→ The problem: Below are the records; extract from them the line containing "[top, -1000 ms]" to the line containing "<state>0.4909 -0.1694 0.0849", both lines included, exactly and with no pictures.

****************************************

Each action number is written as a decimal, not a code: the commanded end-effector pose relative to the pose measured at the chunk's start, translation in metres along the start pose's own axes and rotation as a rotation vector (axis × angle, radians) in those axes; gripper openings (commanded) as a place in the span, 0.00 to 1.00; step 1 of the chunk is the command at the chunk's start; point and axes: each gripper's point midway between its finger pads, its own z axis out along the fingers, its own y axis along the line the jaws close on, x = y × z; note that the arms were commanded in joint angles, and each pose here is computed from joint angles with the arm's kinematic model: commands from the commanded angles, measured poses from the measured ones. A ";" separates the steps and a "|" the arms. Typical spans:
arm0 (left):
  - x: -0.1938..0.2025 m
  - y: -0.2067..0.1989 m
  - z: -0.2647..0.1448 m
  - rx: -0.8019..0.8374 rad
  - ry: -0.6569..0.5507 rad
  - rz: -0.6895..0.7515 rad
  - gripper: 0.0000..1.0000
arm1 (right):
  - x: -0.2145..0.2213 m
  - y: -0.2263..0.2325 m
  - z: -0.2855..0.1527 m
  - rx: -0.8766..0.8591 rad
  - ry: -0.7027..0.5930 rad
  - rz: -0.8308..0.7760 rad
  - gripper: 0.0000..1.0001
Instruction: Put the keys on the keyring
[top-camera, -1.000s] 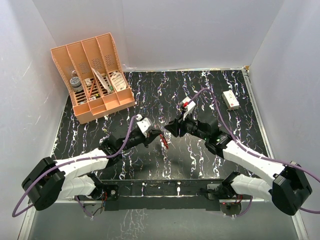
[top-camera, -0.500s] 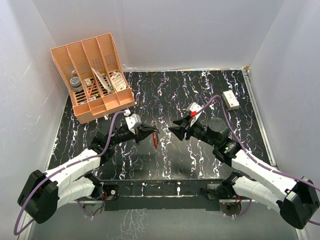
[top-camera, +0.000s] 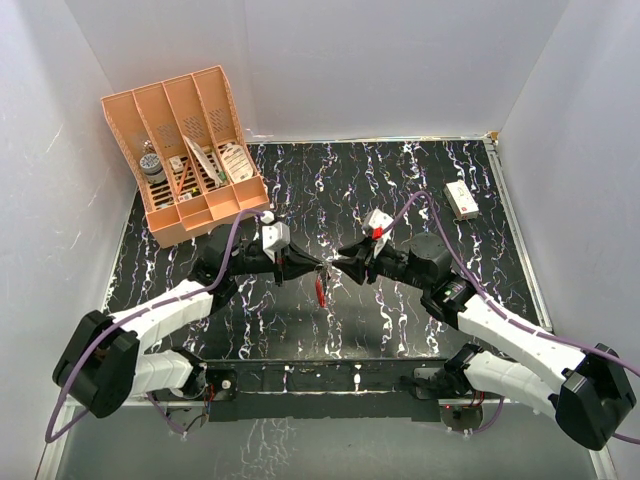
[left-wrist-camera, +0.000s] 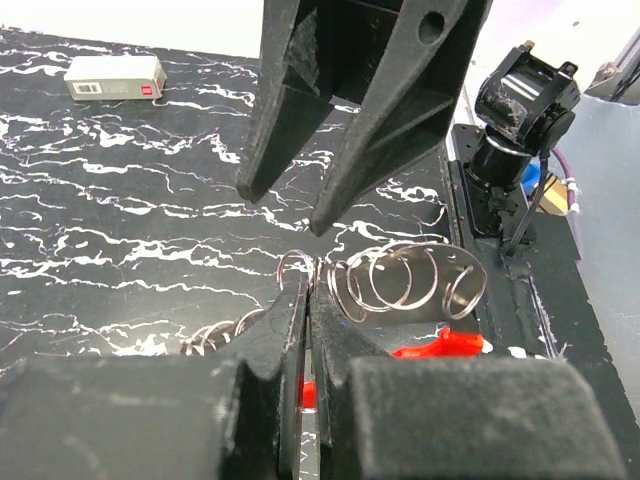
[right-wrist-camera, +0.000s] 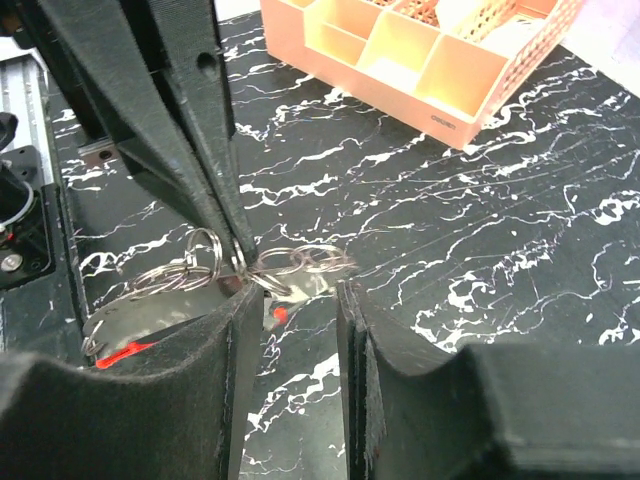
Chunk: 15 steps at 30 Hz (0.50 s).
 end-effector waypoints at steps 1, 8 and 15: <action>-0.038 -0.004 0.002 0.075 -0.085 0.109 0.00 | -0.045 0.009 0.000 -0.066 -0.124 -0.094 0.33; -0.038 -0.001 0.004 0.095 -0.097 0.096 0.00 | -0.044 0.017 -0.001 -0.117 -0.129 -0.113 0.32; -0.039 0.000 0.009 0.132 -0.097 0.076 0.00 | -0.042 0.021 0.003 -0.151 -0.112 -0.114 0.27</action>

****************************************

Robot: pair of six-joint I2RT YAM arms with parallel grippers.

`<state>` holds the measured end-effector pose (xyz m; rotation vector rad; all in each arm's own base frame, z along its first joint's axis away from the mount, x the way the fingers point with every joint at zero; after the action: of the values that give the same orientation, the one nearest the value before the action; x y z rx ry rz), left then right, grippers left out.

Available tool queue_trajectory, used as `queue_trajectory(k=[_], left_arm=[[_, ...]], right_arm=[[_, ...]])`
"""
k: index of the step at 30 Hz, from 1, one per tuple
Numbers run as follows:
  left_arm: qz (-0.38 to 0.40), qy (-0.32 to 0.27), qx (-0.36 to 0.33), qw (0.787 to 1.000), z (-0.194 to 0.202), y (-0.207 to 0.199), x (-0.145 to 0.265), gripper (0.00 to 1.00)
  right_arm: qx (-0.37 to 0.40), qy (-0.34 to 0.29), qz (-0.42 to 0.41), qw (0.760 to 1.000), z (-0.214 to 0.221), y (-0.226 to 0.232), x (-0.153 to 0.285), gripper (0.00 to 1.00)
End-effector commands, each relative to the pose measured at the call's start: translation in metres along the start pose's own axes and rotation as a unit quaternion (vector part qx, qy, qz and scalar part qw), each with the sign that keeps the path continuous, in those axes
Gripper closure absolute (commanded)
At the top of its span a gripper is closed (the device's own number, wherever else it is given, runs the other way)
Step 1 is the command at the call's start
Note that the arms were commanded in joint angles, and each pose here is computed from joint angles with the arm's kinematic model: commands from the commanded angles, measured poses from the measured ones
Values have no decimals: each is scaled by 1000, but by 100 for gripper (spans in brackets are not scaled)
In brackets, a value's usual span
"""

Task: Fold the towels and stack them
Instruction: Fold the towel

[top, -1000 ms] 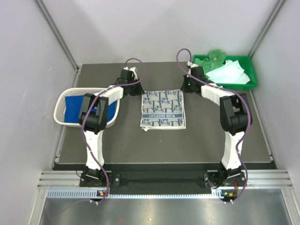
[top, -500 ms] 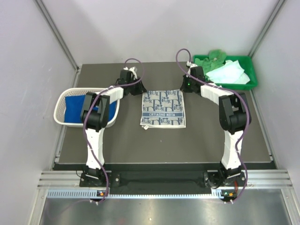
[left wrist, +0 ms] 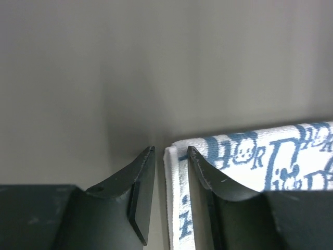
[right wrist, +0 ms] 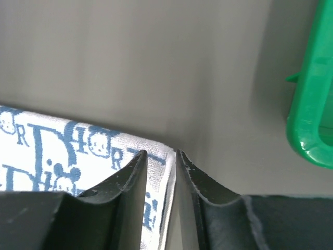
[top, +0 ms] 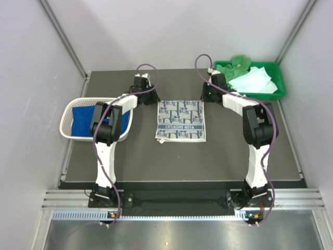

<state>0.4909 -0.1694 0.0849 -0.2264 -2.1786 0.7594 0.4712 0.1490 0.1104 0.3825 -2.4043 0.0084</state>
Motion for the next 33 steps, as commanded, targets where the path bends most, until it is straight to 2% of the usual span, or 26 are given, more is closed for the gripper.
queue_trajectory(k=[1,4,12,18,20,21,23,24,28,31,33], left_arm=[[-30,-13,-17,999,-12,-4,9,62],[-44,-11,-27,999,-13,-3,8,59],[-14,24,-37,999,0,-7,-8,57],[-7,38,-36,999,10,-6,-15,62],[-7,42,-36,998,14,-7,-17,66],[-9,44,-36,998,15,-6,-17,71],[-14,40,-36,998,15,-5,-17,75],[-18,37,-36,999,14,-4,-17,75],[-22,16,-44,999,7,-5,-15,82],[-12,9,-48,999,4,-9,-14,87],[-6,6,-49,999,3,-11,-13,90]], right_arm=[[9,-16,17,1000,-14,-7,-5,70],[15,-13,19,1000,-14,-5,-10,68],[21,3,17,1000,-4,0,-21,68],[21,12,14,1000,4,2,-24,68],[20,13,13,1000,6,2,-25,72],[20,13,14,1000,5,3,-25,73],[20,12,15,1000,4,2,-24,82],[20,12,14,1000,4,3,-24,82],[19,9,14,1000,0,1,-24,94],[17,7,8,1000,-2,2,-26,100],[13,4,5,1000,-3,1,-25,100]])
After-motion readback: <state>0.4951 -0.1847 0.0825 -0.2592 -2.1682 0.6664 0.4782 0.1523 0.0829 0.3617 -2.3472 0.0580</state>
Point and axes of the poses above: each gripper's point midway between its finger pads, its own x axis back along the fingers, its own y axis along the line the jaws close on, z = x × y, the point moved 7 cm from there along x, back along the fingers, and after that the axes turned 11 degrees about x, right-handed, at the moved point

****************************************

→ Task result:
[top, -1000 ms] 
[top, -500 ms] 
[left wrist, +0 ms] 
[right wrist, +0 ms] 
[top, +0 ms] 

<state>0.4909 -0.1694 0.0849 -0.2264 -2.1786 0.7594 0.4712 0.1490 0.1104 0.3825 -2.4043 0.0084</state>

No further output remains.